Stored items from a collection
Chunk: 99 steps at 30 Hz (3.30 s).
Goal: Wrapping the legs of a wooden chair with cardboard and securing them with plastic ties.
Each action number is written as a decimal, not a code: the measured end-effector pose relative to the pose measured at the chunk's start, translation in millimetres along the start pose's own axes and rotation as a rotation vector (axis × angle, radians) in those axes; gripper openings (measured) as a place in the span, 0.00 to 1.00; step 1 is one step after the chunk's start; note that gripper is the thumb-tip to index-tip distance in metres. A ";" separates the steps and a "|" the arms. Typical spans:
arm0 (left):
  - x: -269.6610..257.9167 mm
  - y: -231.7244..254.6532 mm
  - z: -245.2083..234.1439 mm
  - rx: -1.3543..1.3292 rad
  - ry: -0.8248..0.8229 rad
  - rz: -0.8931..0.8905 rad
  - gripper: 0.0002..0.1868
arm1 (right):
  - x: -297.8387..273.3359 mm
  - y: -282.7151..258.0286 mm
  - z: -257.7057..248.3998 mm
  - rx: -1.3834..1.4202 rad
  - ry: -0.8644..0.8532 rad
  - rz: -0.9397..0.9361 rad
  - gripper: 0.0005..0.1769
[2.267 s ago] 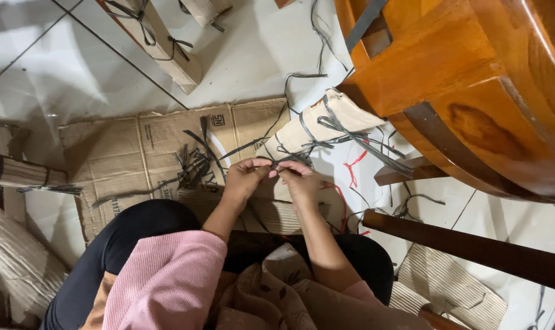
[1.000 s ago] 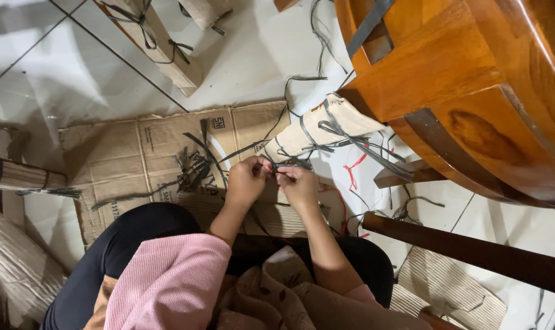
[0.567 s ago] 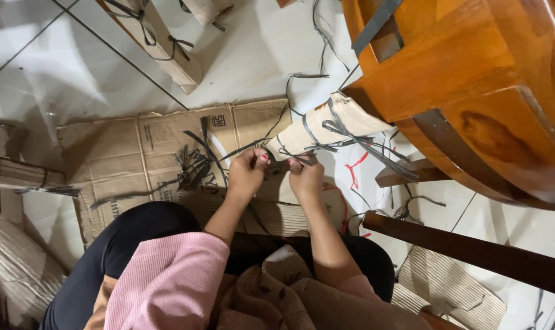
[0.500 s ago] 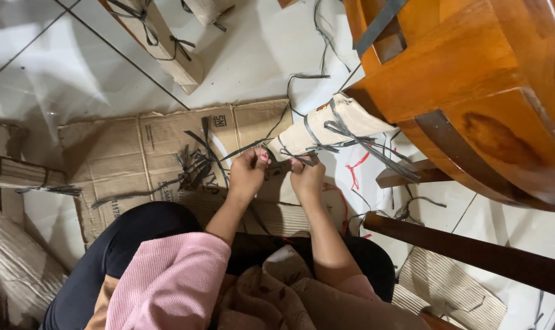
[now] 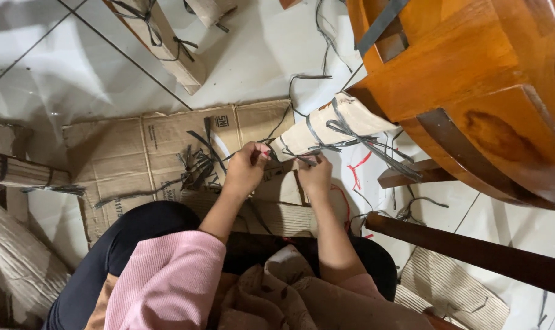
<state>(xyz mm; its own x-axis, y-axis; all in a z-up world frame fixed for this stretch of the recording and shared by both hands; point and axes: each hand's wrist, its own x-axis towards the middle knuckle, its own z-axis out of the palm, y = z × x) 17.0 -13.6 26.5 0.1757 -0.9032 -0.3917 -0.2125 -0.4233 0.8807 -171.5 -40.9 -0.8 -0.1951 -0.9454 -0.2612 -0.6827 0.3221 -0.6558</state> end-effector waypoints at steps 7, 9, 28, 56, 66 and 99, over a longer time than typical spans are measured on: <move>-0.8 10.3 -21.0 0.697 -0.107 0.062 0.13 | 16.9 19.3 -14.4 -0.106 -0.161 0.021 0.10; -13.5 10.3 -18.9 0.853 -0.212 0.055 0.13 | 10.2 -3.7 -38.9 -0.117 -0.232 -0.002 0.13; -166.1 175.0 -26.7 0.287 -0.231 0.680 0.10 | -43.5 -71.0 -218.7 0.373 -0.571 -0.436 0.18; -185.7 237.9 184.5 0.593 -0.223 1.090 0.11 | -17.0 67.9 -313.1 0.805 0.925 0.017 0.25; -199.4 255.6 181.7 0.667 -0.151 1.134 0.34 | 7.6 54.4 -281.6 0.879 0.817 -0.083 0.28; -158.2 219.4 73.8 1.040 0.286 0.823 0.31 | -31.5 -58.5 -181.3 0.615 0.498 -0.410 0.35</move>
<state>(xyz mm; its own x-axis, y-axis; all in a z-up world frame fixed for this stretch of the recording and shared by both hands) -128.4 31.1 262.0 -0.1887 -0.9259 0.3272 -0.9512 0.2551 0.1735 -253.0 -39.2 174.2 -0.3998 -0.8583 0.3216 -0.2955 -0.2115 -0.9317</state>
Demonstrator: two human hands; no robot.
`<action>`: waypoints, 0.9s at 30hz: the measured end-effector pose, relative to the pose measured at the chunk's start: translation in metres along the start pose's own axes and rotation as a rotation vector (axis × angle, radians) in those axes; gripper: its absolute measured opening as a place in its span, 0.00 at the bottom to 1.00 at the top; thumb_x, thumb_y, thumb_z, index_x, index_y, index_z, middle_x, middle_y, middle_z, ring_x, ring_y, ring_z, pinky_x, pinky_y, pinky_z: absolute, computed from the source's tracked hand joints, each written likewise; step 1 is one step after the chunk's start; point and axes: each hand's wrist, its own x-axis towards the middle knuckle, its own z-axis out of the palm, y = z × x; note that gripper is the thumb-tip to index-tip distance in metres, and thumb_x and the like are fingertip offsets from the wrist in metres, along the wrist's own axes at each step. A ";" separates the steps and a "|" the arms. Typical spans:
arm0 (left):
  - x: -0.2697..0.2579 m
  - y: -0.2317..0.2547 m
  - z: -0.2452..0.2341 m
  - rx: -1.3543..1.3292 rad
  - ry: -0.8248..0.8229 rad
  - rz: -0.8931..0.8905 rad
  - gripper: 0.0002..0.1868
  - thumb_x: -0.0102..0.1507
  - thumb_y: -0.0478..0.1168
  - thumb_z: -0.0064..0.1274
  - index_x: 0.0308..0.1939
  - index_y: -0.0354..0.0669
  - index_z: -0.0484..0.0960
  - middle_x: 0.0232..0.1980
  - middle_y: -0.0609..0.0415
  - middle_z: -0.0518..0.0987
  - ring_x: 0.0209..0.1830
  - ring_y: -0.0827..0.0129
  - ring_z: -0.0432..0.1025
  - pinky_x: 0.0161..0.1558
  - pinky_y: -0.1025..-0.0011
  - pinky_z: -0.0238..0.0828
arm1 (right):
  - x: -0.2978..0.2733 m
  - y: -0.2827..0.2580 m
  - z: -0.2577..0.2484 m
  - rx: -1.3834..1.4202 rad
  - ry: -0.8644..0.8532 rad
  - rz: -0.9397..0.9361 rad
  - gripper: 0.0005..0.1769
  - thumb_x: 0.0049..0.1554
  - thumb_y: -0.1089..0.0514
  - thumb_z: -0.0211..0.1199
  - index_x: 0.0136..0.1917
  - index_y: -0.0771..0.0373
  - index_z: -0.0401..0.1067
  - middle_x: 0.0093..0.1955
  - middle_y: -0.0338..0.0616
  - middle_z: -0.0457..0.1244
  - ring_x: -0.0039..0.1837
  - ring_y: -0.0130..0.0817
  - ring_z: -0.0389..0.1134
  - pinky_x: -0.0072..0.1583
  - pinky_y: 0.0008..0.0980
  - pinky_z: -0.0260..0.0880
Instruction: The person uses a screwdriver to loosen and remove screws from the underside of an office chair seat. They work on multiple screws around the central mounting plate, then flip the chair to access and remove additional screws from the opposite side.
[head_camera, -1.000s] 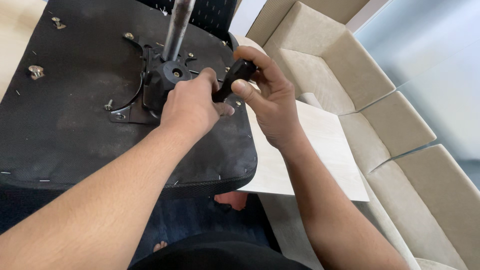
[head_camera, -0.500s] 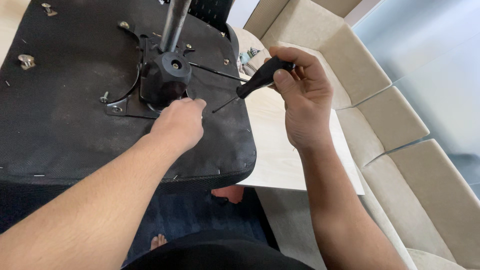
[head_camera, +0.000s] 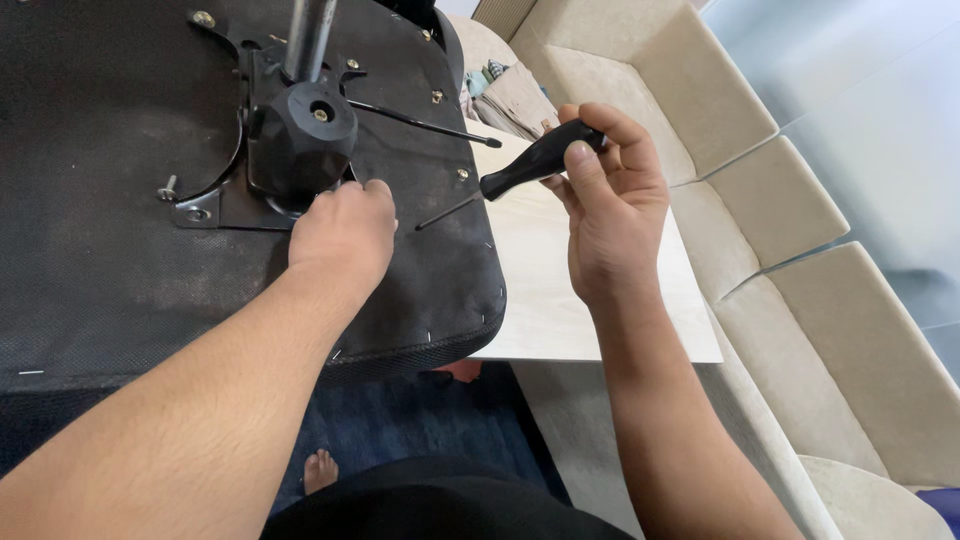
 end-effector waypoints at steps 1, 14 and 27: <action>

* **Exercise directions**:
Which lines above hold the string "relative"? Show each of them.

* **Result**:
Each action number is written as a decimal, not a code: the measured end-effector pose relative to the pose measured at the chunk's start, translation in millimetres along the start pose's own axes and rotation as a rotation vector (axis × angle, radians) in those axes; gripper openings (measured) as a place in the span, 0.00 to 1.00; step 1 is one step after the chunk's start; note that gripper is the thumb-tip to index-tip distance in metres. A ";" separates the steps and a "|" the arms. Typical spans:
`<action>`: waypoints, 0.9s at 30hz: the measured end-effector pose, relative to the pose measured at the chunk's start: translation in metres along the start pose's own axes and rotation as a rotation vector (axis × angle, radians) in those axes; gripper: its absolute measured opening as a place in its span, 0.00 at the bottom to 1.00 at the top; thumb_x, thumb_y, thumb_z, index_x, index_y, index_z, middle_x, middle_y, middle_z, ring_x, ring_y, ring_z, pinky_x, pinky_y, pinky_z: absolute, computed from the source's tracked hand joints, each written likewise; step 1 is one step after the chunk's start; point and axes: each hand's wrist, its own x-axis towards the middle knuckle, its own z-axis out of the palm, y = z × x; note that gripper is the thumb-tip to index-tip distance in metres, and thumb_x and the like are fingertip offsets from the wrist in metres, along the wrist's own axes at each step. A ";" separates the steps and a "|" the arms. Typical spans:

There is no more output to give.